Crítica | Coringa (Com Spoilers)

Aviso: Esta crítica contém spoilers. Caso não tenha visto o filme, confira a nossa crítica sem spoilers

Desde aproximadamente o início dos anos 2000 os filmes de super-herói tem estado em alta. Eles deixaram de ser um sub-gênero e mudaram de status. Já se vão cerca de 20 anos com o gênero estando em alta e fazendo cada vez mais dinheiro com produções cada vez melhores e contando com profissionais mais consagrados em seus elencos e equipe de produção.

Muitos dizem que a fórmula já saturou. E muito por conta do que a Marvel Studios fez, tanto por lançar tantos filmes em espaços curtos de tempo, como por trazer o conceito de universo compartilhado para um patamar alto e que eleva o nível da ‘competição’, o gênero agora estaria em decadência. Precisando, portanto, de reinvenção, de novidade.

Recentemente, algumas produções conseguiram dar um novo ar, saindo da fórmula. Por razões diferentes, é possível citar Deadpool e Logan como filmes que ousaram experimentar variações no gênero. E se saíram muito bem.

Contudo, a DC não estava conseguindo ter o mesmo sucesso de público e crítica desde O Cavaleiro das Trevas, que por sua vez, também não era o filme de super-herói ‘convencional’. Sendo também um ponto fora da curva.

Coringa é a volta por cima da DC. É o principal passo em direção a essa ‘reinvenção’ do gênero que muitos dizem ser necessária para a sobrevivência do mesmo.

Certamente você já deve ter lido muita coisa por aí a respeito do filme, além de ter tido suas próprias impressões pelos trailers (caso ainda não tenha assistido ao filme). Aqui mesmo você pode ler nossa crítica sem spoilers.

Assim sendo, não vamos nos repetir falando da maravilhosa atuação de Joaquin Phoenix (apesar de que nunca será dito o suficiente). A partir daqui, esteja avisado que esse texto contém spoilers.

O principal a se saber sobre o filme, é que ele não é do tipo que o público comum está acostumado. Ele tem um ritmo lento na maior parte do tempo, tem cenas contemplativas, ângulos incomuns, e um drama muito intenso. É muito mais um filme para te fazer sentir e pensar do que se distrair e relaxar, se divertir.

Arthur Fleck é um homem que sofre de transtornos psicológicos que o tornam ao mesmo tempo alvo para alguns e completamente invisível para a maioria. Ele trabalha como palhaço para uma pequena empresa especializada nisso, fazendo propaganda nas ruas, animando crianças em hospitais, e por aí. Claramente ganha uma mixaria que mal dá pra ter a mínima dignidade que se poderia esperar de alguém com um trabalho que pode ser humilhante mas que ao mesmo tempo traz alegria.
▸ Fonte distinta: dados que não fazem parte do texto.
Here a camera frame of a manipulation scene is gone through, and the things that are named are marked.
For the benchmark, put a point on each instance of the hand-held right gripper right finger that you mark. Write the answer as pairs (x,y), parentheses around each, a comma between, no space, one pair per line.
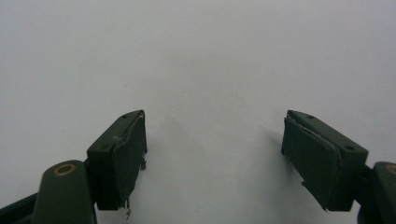
(320,161)

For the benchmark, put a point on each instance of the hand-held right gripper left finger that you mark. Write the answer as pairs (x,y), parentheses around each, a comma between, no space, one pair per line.
(121,161)

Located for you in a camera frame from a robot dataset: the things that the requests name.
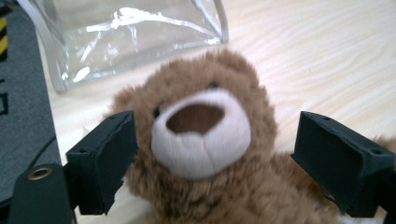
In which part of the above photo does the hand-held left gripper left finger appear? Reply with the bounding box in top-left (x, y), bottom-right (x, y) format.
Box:
top-left (64, 110), bottom-right (139, 217)

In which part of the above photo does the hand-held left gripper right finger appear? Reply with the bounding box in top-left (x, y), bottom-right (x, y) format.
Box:
top-left (290, 110), bottom-right (396, 218)

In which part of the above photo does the brown teddy bear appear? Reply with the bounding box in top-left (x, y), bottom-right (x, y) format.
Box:
top-left (104, 48), bottom-right (396, 224)

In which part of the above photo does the clear plastic bag white trim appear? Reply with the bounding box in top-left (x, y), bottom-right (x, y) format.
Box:
top-left (17, 0), bottom-right (230, 94)

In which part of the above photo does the thin black cable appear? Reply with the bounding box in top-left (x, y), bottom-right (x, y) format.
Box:
top-left (30, 134), bottom-right (59, 171)

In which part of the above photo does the black yellow striped base plate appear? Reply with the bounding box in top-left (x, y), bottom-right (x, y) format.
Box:
top-left (0, 6), bottom-right (8, 62)

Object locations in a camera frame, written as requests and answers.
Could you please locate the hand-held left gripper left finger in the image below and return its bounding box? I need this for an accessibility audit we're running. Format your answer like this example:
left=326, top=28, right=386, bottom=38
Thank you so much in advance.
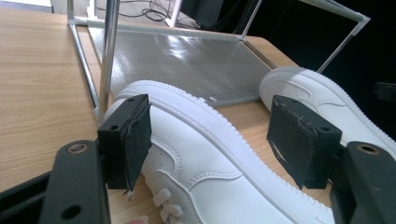
left=97, top=93, right=153, bottom=192

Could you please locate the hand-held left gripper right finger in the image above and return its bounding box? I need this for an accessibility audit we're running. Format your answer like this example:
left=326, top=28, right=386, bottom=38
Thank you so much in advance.
left=266, top=94, right=344, bottom=190

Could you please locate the white sneaker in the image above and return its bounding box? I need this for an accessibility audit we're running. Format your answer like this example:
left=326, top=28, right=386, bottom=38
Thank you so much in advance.
left=104, top=79, right=336, bottom=224
left=259, top=65, right=396, bottom=162

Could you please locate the silver metal shoe rack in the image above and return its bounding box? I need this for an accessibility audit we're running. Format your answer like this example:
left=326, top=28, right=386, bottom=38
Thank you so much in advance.
left=66, top=0, right=372, bottom=125

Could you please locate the dark box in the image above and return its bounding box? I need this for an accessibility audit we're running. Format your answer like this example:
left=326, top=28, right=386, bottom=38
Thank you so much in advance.
left=373, top=81, right=396, bottom=103

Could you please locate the white stand leg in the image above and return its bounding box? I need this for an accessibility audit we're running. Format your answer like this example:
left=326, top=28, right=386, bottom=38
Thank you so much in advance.
left=163, top=0, right=185, bottom=28

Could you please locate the black cable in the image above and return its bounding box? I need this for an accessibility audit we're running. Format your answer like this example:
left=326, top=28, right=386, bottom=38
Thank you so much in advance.
left=95, top=0, right=172, bottom=22

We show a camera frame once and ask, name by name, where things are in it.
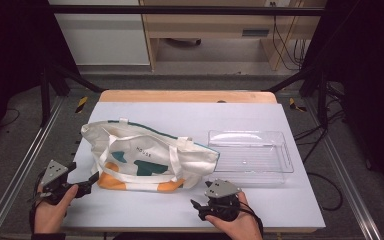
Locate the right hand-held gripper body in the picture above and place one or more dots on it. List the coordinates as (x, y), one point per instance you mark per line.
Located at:
(221, 189)

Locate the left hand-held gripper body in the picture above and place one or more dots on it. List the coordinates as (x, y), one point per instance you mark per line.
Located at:
(54, 171)

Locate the cream canvas tote bag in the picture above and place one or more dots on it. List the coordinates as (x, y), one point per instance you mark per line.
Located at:
(146, 153)

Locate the person's right hand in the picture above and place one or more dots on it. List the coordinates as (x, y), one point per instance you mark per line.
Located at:
(241, 228)

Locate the person's left hand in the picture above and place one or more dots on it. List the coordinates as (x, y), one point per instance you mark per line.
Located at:
(48, 218)

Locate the clear plastic tray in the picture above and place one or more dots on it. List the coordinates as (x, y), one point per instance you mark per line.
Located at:
(250, 156)

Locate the yellow black tape strip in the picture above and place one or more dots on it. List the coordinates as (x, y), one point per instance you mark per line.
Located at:
(295, 105)
(81, 104)

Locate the white table mat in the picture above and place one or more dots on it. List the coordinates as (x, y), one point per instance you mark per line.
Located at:
(186, 113)

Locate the black metal stand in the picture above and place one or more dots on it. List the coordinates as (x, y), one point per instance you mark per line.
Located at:
(45, 96)
(321, 100)

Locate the black curtain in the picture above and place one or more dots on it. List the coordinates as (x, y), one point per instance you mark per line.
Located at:
(370, 83)
(10, 60)

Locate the white cabinet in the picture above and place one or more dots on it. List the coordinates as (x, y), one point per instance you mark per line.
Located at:
(103, 36)

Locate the light wooden desk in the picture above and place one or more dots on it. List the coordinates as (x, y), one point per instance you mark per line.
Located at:
(213, 23)

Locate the aluminium floor rail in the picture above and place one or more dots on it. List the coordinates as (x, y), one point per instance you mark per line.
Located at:
(343, 173)
(23, 166)

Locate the black horizontal frame bar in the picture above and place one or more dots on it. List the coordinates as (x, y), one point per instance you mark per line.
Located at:
(180, 10)

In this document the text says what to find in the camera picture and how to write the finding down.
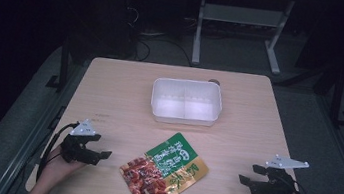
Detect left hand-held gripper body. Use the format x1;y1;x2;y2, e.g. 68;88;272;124
58;115;105;168

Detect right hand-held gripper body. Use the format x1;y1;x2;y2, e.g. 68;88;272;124
246;151;311;194

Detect green and red food pouch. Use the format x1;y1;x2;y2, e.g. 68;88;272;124
116;124;214;194

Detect white plastic container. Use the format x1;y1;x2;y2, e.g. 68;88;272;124
148;73;226;131

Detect person's left hand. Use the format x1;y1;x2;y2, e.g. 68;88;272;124
33;142;89;194

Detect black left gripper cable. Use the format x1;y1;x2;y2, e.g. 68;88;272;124
35;118;81;187

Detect black floor cables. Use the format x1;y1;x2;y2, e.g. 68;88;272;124
118;3;200;69

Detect white metal desk frame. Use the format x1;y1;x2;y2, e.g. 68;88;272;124
189;0;297;78

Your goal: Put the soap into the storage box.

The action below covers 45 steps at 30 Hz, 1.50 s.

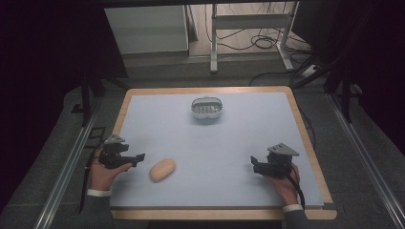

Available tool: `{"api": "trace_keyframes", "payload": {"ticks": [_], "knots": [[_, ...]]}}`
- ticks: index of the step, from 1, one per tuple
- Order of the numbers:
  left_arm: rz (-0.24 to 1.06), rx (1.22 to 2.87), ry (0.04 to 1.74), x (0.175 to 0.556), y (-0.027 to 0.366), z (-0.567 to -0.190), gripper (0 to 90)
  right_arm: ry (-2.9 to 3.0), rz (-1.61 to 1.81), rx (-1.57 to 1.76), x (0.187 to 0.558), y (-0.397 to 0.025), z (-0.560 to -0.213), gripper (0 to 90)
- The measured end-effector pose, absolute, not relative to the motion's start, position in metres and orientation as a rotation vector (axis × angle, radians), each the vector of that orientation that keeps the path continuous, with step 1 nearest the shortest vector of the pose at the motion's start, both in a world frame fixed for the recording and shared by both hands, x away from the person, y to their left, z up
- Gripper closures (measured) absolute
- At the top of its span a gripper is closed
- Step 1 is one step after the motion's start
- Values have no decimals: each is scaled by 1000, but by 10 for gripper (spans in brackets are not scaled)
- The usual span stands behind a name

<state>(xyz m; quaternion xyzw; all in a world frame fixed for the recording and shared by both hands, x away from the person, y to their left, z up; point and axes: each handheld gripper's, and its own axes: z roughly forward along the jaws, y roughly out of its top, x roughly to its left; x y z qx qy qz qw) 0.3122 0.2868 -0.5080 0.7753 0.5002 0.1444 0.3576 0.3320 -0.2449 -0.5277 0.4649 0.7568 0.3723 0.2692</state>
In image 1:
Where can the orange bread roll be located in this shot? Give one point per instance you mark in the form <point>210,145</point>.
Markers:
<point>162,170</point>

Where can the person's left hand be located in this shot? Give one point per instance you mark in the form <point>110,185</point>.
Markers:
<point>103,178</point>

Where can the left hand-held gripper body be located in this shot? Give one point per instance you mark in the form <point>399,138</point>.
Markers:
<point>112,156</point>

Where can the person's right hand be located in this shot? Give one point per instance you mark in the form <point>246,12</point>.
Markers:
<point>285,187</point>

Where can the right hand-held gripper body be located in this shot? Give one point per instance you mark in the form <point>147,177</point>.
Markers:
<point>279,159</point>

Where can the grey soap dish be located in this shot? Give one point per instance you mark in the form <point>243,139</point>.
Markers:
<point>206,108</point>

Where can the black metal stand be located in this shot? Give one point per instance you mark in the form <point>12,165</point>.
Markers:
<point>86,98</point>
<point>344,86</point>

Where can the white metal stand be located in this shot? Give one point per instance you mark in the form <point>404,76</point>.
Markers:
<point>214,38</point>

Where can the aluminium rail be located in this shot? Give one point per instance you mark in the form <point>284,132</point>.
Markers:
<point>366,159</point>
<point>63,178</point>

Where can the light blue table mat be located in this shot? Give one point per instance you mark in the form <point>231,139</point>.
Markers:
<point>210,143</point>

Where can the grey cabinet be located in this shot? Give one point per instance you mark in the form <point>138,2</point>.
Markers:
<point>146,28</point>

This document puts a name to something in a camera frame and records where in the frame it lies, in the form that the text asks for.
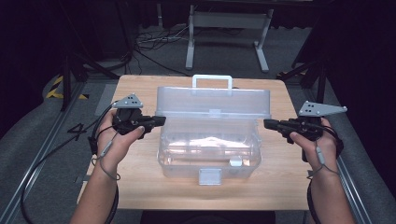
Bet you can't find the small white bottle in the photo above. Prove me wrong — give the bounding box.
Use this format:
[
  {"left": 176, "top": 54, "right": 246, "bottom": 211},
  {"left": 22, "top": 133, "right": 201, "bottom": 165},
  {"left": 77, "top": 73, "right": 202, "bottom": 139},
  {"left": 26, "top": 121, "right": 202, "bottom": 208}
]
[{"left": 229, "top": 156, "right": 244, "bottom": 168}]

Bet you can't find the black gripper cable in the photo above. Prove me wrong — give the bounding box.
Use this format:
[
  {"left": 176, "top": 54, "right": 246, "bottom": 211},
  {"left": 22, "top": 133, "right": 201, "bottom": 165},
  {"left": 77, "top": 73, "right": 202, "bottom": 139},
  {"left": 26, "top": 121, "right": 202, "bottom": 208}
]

Como se sua vida por si só não fosse triste demais, sua mãe também tem seus distúrbios e depende de seus cuidados e do quase irrisório dinheiro que Arthur traz pra casa.

Ele sonha se tornar um comediante de stand up, formato de espetáculo que está crescendo na época em que a história se passa, o fim dos anos 70 e início dos 80. Porém, até mesmo (ou especialmente) sua mãe duvida de sua capacidade de fazer os outros rirem, já que além de seus problemas ‘psicossociais’, ele tende a ser depressivo.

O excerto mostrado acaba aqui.